“You’ve already driven an exploratory shaft. It confirms what I would have guessed from the cinnabar I found. The vein runs clear through. More — the whole mountain is probably fuller of it than a ripe Limburger is full of mould. You might want to cut acres of it away in chunks. But no matter how you work it, you’re practically certain to break through the reservoir that feeds the stream. There’ll be a small but exciting flood, more or less according to how big the source is, and then — no more stream.”
The small pale grey eyes of Dr Julius were like melting marbles behind their thick lenses.
“You must have been a promising student of geology Mr Templar,” he said milkily. “That wasn’t so difficult.”

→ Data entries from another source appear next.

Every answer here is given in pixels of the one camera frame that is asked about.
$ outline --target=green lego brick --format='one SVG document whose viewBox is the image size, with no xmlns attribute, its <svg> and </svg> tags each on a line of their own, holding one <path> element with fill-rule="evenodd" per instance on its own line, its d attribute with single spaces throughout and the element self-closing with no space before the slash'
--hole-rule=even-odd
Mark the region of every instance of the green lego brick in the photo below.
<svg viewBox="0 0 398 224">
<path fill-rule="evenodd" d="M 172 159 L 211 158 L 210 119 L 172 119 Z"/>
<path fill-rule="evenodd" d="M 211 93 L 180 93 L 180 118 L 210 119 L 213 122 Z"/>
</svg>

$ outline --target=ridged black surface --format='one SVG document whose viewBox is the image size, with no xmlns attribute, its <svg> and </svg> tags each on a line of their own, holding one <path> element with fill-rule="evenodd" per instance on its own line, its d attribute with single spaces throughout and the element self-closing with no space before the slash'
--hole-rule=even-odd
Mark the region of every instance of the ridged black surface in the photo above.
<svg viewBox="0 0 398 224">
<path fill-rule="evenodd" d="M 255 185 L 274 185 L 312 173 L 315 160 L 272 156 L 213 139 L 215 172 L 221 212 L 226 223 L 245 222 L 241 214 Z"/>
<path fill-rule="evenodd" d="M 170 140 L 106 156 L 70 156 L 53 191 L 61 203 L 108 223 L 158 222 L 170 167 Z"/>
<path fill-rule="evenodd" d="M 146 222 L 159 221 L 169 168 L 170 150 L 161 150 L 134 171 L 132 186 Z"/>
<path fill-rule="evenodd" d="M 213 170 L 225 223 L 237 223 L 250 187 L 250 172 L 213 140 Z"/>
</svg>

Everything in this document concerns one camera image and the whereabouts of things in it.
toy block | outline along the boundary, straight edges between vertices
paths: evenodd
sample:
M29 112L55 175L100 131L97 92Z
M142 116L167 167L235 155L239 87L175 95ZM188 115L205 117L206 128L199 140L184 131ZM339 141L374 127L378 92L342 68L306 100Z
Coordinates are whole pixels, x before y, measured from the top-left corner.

“Has anything been difficult for you?”
It was dulcet sarcasm of the most treacly kind, but it was also another delicate challenge to go on.

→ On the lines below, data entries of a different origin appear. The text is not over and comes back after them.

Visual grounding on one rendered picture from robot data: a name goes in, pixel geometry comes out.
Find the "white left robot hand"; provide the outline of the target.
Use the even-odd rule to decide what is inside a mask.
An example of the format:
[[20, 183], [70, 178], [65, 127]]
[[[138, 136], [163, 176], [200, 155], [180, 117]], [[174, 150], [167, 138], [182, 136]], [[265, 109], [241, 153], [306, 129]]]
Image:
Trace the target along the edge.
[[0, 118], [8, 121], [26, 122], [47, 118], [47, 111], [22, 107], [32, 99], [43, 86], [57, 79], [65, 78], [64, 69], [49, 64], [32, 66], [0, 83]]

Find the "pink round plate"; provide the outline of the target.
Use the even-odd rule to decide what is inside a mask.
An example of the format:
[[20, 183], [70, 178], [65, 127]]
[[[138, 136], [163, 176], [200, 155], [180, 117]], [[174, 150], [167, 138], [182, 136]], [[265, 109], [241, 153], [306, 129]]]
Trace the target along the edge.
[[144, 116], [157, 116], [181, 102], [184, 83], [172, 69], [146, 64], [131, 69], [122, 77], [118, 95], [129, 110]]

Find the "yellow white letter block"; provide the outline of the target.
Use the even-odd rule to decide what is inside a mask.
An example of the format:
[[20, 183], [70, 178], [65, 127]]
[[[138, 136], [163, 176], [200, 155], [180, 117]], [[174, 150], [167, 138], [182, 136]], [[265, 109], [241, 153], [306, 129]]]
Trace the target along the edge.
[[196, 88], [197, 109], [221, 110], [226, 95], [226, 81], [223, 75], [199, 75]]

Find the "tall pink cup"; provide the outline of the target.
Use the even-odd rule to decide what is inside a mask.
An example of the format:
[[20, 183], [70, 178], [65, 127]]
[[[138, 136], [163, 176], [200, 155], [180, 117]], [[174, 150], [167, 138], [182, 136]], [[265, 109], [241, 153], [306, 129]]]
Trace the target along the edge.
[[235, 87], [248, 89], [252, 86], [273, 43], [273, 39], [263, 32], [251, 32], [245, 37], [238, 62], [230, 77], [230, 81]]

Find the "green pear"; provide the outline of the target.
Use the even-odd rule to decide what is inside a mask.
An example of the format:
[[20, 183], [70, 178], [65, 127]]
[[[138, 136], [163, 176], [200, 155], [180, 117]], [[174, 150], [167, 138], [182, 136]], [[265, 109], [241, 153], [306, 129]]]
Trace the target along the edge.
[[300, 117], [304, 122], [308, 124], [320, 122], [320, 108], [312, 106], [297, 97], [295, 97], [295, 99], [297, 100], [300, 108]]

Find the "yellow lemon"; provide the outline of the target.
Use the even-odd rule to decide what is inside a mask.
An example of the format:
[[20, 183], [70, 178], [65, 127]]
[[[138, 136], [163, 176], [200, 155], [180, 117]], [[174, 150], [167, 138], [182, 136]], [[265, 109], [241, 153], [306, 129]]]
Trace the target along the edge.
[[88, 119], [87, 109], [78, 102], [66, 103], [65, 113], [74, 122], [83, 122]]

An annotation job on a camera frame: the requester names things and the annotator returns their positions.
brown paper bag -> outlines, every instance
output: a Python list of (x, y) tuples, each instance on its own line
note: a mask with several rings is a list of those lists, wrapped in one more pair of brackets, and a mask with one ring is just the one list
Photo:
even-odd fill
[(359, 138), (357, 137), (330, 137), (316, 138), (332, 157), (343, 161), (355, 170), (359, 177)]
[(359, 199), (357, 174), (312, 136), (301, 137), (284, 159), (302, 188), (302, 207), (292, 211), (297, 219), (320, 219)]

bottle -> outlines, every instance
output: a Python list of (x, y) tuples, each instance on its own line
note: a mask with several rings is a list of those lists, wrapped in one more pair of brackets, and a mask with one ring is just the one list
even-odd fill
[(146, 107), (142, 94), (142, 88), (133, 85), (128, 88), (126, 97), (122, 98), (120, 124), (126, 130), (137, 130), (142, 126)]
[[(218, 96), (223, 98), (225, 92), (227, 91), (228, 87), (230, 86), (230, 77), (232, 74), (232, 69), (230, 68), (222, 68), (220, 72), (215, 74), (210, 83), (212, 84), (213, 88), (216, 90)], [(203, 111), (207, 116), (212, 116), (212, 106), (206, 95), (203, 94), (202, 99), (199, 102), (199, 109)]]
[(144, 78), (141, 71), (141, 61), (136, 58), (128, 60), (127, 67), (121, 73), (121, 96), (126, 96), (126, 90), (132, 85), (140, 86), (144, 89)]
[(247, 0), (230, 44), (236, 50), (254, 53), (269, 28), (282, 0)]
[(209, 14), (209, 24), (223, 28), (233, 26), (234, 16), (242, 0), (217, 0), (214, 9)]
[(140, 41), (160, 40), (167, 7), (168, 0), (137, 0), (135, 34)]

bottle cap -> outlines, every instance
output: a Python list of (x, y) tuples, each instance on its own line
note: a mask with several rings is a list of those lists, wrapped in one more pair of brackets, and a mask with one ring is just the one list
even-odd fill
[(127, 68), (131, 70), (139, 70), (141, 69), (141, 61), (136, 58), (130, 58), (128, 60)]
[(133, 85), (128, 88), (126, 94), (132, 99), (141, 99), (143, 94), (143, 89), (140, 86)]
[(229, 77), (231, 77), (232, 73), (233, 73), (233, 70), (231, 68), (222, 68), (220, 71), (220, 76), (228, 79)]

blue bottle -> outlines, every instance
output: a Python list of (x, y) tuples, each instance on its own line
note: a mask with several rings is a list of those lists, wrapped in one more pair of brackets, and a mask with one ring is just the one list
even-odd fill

The Saint threw away the stub of his cigarette and lighted another, without hurrying. It was all taking time — time in which Hank Reefe could catch up with his assignment. And that would give the Saint at least one ally within useful distance, and according to his irrepressible arithmetic, leave him almost nothing to cope with himself except four men, a Tommy gun, and a few other items of assorted ordnance.
And there was no reason why he shouldn’t go on talking, as long as Valmon and Julius wanted to listen. He was telling them nothing that they didn’t know already, except how much he knew himself — and they could have used unnecessarily unpleasant methods to try to find that out. But in the circumstances he had no objection to telling them. It was a convenient way of verifying his own deductions — and at the same time he was steadily building up the subtle moral advantage that he had assumed from the first instant, the gnawing doubt in their minds that any man in his position could talk so coolly and cheerfully without having at least one ace up his sleeve. He wanted that idea to germinate in them all by itself...

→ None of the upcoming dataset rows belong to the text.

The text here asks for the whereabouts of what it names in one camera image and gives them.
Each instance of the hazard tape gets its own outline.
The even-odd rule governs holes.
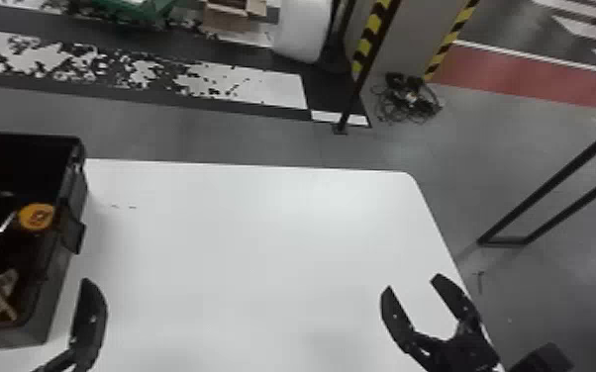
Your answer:
[[[462,28],[464,27],[464,24],[466,24],[466,21],[468,21],[469,18],[471,18],[471,15],[473,15],[473,11],[476,10],[476,5],[478,5],[479,1],[480,0],[469,0],[469,2],[466,3],[466,5],[464,6],[464,8],[462,8],[459,14],[457,14],[455,22],[452,25],[452,28],[450,28],[450,32],[448,32],[448,34],[444,38],[444,41],[439,47],[437,54],[435,54],[435,56],[432,57],[432,60],[428,65],[428,69],[425,71],[425,74],[423,75],[423,80],[430,81],[430,79],[432,79],[432,77],[435,75],[435,72],[437,72],[437,69],[442,64],[442,61],[444,61],[444,58],[446,57],[446,54],[448,53],[450,46],[452,46],[452,42],[457,40],[459,32],[462,31]]]
[[[358,48],[353,54],[353,62],[351,63],[353,80],[357,80],[375,44],[381,43],[379,29],[381,29],[381,25],[386,21],[391,1],[394,0],[377,0],[372,6],[372,13],[367,18],[365,29],[362,31],[362,37],[360,37],[360,41],[358,42]]]

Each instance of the red floor stripe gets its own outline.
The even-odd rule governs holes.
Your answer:
[[[596,72],[453,46],[433,82],[596,107]]]

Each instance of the white table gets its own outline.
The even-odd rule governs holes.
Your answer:
[[[430,285],[462,285],[404,173],[88,159],[88,226],[44,346],[0,351],[30,371],[66,347],[82,277],[109,304],[95,371],[422,371],[393,343],[392,285],[419,330],[452,335]]]

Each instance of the black metal frame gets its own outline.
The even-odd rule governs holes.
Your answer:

“It’s all been a most amusing plot,” he murmured. “Valmon makes this strike on his ranch, or somebody makes it for him, but anyway, he’s still a good Heinie under his ten-gallon hat, so the nearest Bund heeler is the first to hear of it — unless Maxie wears that exalted title himself, which is most likely. Anyway, there’s no commotion. There is a little quiet geologising and assaying, and the word goes back to Berlin that this is rich. Awful rich. And one of the things that the Fatherland needs quite badly, to kill a few more un-kultured barbarians with. So badly that the great Dr Julius comes here in person to organise it. Now unfortunately the nasty Jewish-controlled and plutocracketeering United States have passed a lot of unsympathetic embargoes against giving nice little Nazis materials to make fireworks with. But that might be gotten around. This is a pretty deserted part of the world, and a lot of machinery could be quietly brought in, and you could rake up plenty of demobilised Bundsmen with the skill to work it, and get a mine going that nobody else knew anything about — and smuggle the produce out and away to a suitable coast where it could be sneaked on to a freight-carrying submarine and carted off to dear old Deutschland. A very pretty and enterprising scheme, and well worth the trouble when you figure that a lode like this must be good for hundreds of tons of pure mercury. And if I’m not mistaken, mercury is the stuff that makes the detonators that pop off the bombs and shells that your Aryan heroes are distributing to illuminate the beauties of the New Order to the admiring women and children of the world.”
He had all the confirmation he needed in Max Valmon’s fixed ivorine smile, in the softly perspiring pink attentiveness of Ludwig Julius.
He went on after a moment, with the same hibernal confidence that was holding them at arm’s length almost like a sword in his hand, even though he knew that his dialogue was running out and he was coming to the dizzy end of certainty like a downhill skier racing towards a precipice.